Трамвай
- Поговори мне. – бородатый старик злобно зыркнул глазами из-под мохнатых бровей. Не злые брови были, впрочем. Больше так – для виду, для солидности. Или уставшие больно – Оплачивай проезд давай, умник.
Чёрный сделал шаг вперёд и приметил, что сидящий напротив него, скорее, не старик даже, а просто давно не брившийся и уставший человек лет средних. Хоть и седой. Серое только напялил всё. Чёрт-те что напялил, если честно. Или это форма такая у них нынче? Кто их разберёт... Да еще и в трамвае было темновато. Только жёлтые лампочки горели. Две-три, не больше, под потолком. Такие – в тяжёлых плафонах с толстым стеклом, матовым. Подобная на голову упадёт – не обрадуешься. Впрочем, оглянувшись на двери, откуда он только что вошёл, стало ясно, за ними-то и вовсе - кромешная тьма. Здесь было всё ж уютнее. Здесь был свет. На него и шёл.

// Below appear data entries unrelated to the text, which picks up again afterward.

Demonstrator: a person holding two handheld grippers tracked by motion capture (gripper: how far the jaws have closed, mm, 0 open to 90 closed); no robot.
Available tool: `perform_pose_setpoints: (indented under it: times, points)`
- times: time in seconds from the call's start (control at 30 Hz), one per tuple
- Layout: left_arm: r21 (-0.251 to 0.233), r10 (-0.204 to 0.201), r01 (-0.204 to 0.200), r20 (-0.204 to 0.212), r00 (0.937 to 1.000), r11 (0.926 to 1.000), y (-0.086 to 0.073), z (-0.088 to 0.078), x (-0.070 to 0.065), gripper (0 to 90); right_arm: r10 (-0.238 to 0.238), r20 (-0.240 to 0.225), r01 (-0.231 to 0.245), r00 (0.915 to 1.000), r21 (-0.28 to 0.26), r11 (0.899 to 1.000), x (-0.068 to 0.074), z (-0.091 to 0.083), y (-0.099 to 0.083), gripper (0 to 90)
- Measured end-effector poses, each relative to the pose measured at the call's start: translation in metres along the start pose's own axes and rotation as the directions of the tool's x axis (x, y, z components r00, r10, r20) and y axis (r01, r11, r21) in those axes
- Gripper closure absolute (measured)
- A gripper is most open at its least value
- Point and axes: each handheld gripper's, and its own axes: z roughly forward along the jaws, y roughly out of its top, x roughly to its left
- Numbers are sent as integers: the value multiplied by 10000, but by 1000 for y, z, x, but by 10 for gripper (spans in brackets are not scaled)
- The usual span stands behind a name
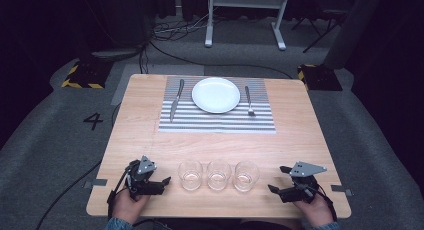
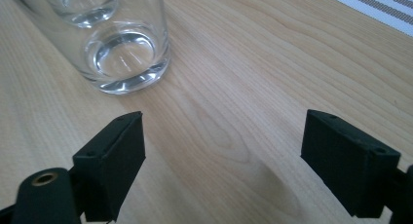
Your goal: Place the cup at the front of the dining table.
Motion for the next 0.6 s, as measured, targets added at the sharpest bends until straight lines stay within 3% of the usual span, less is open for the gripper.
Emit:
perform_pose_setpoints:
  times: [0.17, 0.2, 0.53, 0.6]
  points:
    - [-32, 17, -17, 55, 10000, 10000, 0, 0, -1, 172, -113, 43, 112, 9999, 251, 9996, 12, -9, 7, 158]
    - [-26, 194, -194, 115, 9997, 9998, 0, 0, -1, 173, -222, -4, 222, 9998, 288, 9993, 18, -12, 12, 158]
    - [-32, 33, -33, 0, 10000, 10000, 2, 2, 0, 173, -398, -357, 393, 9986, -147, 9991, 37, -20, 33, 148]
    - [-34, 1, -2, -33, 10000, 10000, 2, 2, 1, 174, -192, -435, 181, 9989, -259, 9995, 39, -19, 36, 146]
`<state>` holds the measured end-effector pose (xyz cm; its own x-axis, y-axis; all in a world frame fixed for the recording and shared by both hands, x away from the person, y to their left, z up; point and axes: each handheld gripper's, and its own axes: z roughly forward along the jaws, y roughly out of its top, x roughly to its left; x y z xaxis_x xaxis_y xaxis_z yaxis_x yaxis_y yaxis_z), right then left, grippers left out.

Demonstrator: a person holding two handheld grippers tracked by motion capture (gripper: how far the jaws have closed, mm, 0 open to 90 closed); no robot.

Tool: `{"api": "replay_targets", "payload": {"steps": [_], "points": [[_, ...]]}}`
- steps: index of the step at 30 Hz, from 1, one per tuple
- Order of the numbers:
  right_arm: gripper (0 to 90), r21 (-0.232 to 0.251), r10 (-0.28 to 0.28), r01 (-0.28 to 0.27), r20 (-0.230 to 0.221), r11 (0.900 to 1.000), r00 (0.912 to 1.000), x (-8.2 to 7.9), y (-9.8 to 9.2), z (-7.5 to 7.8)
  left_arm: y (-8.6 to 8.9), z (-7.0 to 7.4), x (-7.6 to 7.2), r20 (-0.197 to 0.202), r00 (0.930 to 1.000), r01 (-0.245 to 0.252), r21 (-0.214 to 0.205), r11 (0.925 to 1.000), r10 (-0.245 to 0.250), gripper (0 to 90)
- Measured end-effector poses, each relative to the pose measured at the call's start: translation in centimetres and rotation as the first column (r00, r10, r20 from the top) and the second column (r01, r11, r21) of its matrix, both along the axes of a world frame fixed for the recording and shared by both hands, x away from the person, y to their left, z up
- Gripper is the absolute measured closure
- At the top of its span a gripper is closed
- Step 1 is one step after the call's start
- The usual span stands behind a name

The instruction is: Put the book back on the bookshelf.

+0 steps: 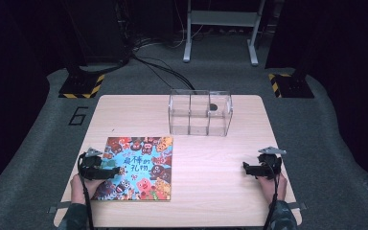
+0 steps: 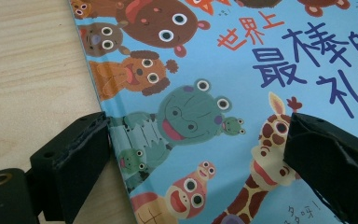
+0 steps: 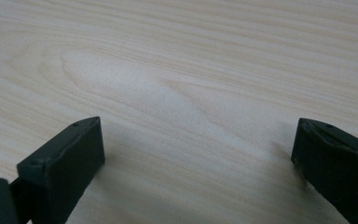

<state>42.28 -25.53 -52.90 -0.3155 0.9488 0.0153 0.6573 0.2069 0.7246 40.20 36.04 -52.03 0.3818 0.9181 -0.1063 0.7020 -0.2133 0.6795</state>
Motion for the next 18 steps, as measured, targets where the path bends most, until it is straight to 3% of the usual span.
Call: {"api": "replay_targets", "payload": {"steps": [3,4,6,7,12,18], "points": [[2.3,-0.002,-0.007,0.007,-0.005,1.0,1.0,-0.1,0.1,0.0,-0.1,0.1,-0.1,-0.013,0.9999,0.005,0.005,1.0,-0.005,7.0],[2.4,-0.002,-0.007,0.007,-0.006,1.0,1.0,-0.1,0.0,0.0,-0.3,0.0,-0.2,0.004,1.0,-0.005,0.0,1.0,0.005,6.9],[2.4,-0.002,-0.007,0.007,-0.006,1.0,1.0,-0.1,0.0,0.0,-0.3,0.1,-0.2,-0.01,0.9999,0.005,0.004,1.0,-0.005,6.9],[2.4,-0.002,-0.007,0.007,-0.006,1.0,1.0,-0.1,0.1,0.0,-0.6,-0.1,-0.3,0.012,0.9998,-0.012,-0.007,0.9999,0.013,6.9],[4.4,-0.005,0.001,-0.001,0.006,1.0,1.0,-0.1,0.0,0.0,-0.8,0.0,-0.4,-0.003,1.0,-0.004,0.002,1.0,0.004,6.8],[7.2,-0.002,0.005,-0.005,0.012,1.0,0.9999,-0.1,0.0,0.1,-1.4,-0.1,-0.6,0.013,0.9998,-0.013,-0.001,0.9999,0.013,6.4]]}}
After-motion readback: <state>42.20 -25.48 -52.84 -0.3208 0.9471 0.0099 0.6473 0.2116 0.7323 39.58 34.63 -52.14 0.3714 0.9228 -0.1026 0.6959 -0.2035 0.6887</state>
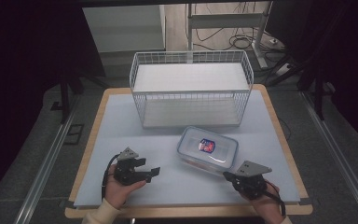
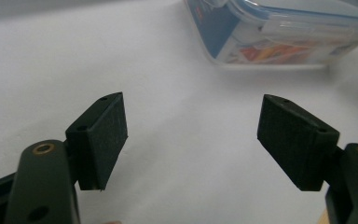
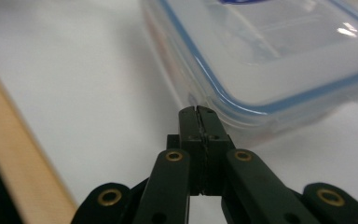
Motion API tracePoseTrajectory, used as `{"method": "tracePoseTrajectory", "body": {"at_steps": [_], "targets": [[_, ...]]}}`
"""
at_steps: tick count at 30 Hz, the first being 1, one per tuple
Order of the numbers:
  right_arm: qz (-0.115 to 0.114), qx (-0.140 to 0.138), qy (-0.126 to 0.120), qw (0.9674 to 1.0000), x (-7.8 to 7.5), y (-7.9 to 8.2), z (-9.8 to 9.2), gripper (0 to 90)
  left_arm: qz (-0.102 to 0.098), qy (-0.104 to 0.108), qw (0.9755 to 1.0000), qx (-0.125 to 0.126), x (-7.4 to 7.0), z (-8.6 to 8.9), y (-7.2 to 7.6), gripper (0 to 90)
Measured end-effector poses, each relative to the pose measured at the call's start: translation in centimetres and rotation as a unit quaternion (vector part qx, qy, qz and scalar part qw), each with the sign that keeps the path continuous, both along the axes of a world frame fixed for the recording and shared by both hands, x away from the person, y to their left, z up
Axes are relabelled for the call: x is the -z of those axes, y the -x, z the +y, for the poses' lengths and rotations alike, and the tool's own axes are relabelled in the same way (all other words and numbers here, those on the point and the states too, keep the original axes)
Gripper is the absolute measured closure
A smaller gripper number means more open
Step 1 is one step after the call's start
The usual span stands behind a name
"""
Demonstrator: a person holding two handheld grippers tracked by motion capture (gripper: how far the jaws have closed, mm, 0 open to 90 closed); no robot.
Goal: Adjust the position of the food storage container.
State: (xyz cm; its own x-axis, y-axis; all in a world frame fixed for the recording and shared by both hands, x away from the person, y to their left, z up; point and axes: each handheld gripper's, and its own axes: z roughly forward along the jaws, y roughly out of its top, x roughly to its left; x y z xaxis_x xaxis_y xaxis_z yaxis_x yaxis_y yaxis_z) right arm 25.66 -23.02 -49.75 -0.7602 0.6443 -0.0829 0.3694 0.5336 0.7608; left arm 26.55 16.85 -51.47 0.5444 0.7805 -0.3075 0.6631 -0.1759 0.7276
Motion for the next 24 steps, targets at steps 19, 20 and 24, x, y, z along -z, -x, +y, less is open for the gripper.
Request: {"method": "tracePoseTrajectory", "body": {"at_steps": [19,20,24], "targets": [[0.005,0.052,-0.025,0.9983,0.1,-3.3,-2.9,90.0,0.004,-0.002,1.0000,0.001,0.2,-0.1,-0.1,23.9],[0.005,0.052,-0.025,0.9983,0.1,-3.3,-2.9,90.0,0.004,-0.002,1.0000,0.001,0.2,-0.1,-0.1,23.9],[0.006,0.054,-0.032,0.9980,0.1,-3.3,-3.3,90.0,0.005,-0.002,1.0000,0.001,0.2,-0.1,-0.1,23.9]]}}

- А сдача-то у вас имеется? – он усмехнулся и замер перед вагоновожатым, нависая над ним. Тот даже не шелохнулся. Только руку вперёд выставил. Костлявую, усталую... Бывалую, такую, руку. Опытную. Чёрный порылся в кармане и вынул пару монет. Взглянул на них в тусклом свете электрической лампы и размашисто опустил в протянутую ладонь. Монетки звякнули и исчезли. Чёрный вздохнул.
- Н-да… Вот как оно, значит. Билетик-то дадите? Или как?

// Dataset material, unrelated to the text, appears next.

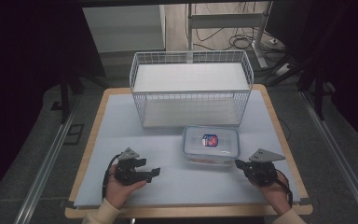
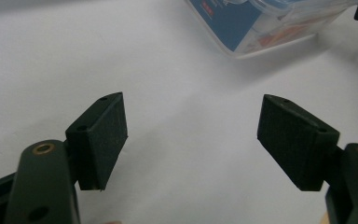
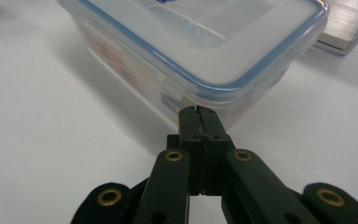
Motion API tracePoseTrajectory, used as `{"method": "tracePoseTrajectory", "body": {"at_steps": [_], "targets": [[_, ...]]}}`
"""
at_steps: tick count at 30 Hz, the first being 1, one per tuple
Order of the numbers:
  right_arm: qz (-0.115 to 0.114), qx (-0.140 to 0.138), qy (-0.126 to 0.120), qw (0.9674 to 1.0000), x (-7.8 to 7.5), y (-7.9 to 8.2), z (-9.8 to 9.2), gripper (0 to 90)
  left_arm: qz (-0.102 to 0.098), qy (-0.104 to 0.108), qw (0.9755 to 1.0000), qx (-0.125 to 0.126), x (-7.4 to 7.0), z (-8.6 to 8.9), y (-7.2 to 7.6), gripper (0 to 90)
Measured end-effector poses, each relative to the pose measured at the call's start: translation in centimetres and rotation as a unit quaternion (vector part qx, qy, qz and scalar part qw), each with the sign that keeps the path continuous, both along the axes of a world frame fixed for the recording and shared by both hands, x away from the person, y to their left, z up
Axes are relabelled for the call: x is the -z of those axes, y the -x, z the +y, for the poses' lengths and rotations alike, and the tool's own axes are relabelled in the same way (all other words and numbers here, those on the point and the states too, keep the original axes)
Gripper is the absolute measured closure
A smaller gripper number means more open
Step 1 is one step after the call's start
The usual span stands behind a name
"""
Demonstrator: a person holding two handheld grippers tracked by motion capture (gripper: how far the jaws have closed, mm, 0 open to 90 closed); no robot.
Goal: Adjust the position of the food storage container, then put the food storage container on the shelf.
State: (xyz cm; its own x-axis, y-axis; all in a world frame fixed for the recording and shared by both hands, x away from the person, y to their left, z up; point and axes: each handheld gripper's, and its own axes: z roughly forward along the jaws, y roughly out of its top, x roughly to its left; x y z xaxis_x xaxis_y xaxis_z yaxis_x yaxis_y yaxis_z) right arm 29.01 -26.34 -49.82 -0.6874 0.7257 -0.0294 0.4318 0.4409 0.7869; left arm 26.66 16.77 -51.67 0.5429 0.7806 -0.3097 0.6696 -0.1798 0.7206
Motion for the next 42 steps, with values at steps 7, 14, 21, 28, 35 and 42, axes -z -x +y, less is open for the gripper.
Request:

- Или как. – хрипло ответил Харин и закашлялся. От него пахнуло, то ли сигаретным дымом, то ли сажей какой-то. И еще пылью. Чёрный поморщился.
- Н-да… Никакого порядка, – заключил он – Бардак…
Повернулся на пятках своих потёртых казаков – старых, но любимых, добротных - и сделал шаг по салону.
- Ну и что тут у нас?
В глубине трамвая, почти в самом заднем ряду сидел человек. Чёрный обрадовался. Улыбнулся. И уверенной походкой - к нему. Он всегда так ходил. Словно маршировал, но при этом не как солдафон какой на плацу, а свободно, что ли, красиво даже. Гордо.
Человек сидел, глядя перед собой и держась обеими руками за поручень сиденья. На Чёрного не взглянул вовсе.
- Чёрный.
Тот медленно поднял глаза на протянутую руку и несколько мгновений словно размышлял, что бы это могло значить. Затем посмотрел Чёрному прямо в глаза. Ему вдруг показалось, что человек этот заплачет сейчас, но он лишь немного привстал и вдруг резко кивнул и коротко, но крепко пожал ему ладонь. Хорошо пожал. Честно, в общем:
- Смирнов. Николай Иванович. – сказал он тихим, но уверенным голосом. - А вы правда Чёрный?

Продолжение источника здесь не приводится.